The calculations do not always fully reflect the impact on consumers, Kasriel said. "If you don't own a house and you don't have a 30-year, fixed-rate mortgage, housing has gotten a lot more expensive this year."

A few components did fall. For instance, the cost of clothes slipped 1.2 percent.

The onset of cold weather means larger heating bills. Meanwhile, the factors that drove gas prices down have been slowly evaporating, wrote economist Rakesh Shankar of Economy.com in an online posting to clients. "We will see pump prices rising further over the next few weeks."

Despite enjoying a one-month surge in their buying power, consumers' inflation-adjusted earnings were still down over the past year.

November likely did not mark a change in the trend, said Jared Bernstein, senior economist for the Economic Policy Institute.

"One month's improvement because of a swing in energy prices is not going to change the trajectory of wage gains over the course of this recovery."

An eight-month recession ended in November 2001. Since then, inflation has been mild but still high enough to chew up gains made in average American earnings in the succeeding two years.

During the past four years, inflation-adjusted hourly earnings have dropped by a nickel.

During that same period, productivity has surged 13.5 percent and gross domestic product has consistently expanded at a healthy clip.

"You've got very impressive growth rates, but it's clear where the money is going," Bern­stein said. "It is accumulating way up the wealth scale."

The wage report includes manufacturing workers and nonsupervisory service employees — a total of about 80 percent of all workers.

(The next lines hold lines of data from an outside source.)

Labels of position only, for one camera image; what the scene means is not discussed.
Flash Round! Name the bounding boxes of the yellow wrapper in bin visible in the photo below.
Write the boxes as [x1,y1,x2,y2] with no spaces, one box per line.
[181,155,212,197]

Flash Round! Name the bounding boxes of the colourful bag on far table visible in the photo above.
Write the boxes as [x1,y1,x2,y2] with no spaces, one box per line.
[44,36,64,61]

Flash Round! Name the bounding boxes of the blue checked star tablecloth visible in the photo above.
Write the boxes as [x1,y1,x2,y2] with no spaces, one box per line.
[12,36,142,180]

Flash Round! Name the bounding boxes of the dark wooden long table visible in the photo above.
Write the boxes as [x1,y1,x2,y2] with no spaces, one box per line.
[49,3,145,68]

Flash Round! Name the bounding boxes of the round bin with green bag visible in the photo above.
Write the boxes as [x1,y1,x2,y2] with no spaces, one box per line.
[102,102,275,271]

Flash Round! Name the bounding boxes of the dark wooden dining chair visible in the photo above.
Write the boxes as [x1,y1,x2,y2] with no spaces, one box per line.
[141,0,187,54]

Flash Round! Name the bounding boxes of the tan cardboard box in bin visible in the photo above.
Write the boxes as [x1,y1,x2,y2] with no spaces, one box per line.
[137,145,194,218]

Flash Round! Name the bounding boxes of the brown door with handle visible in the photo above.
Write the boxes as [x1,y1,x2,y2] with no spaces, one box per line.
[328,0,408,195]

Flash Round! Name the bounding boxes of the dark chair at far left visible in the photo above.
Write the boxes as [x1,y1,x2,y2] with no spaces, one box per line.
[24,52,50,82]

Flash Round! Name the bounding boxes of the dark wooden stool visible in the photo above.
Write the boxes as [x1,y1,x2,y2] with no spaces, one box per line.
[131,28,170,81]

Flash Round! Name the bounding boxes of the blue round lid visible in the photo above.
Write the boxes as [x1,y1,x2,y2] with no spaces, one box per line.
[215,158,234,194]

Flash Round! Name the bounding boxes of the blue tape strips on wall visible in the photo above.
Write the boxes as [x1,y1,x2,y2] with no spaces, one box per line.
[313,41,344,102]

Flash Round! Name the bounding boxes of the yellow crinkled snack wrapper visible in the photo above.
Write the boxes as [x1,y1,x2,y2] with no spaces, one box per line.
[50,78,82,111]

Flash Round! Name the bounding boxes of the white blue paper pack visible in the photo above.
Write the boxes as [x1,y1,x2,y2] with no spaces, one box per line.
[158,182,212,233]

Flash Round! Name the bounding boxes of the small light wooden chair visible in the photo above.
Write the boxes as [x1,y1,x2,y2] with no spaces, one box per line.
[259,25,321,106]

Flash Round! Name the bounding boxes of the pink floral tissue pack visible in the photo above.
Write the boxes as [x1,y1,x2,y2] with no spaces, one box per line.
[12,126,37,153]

Anemic wage gains are not typical for a strong economic rebound — but they are not unprecedented. In fact, workers did slightly worse during the four years after the 1990-91 recession — but then the economy took off, along with wages.

Will that happen again?

Healthy wage gains typically depend on a tight labor market, with employers willing to bid more as the competition for good workers heats up.

And the U.S. labor market has been improving modestly. Unemployment is low — 5 percent — but at least partly because many people are staying out of the work force. New jobless claims edged up to 329,000, the government said Thursday, although virtually all the post-hurricane claims are believed to have been made already. Continuing claims also rose.

Overall inflation will remain low partly because paychecks are not growing rapidly, Kasriel said. "It just doesn't seem to me that we will have tremendous wage pressures."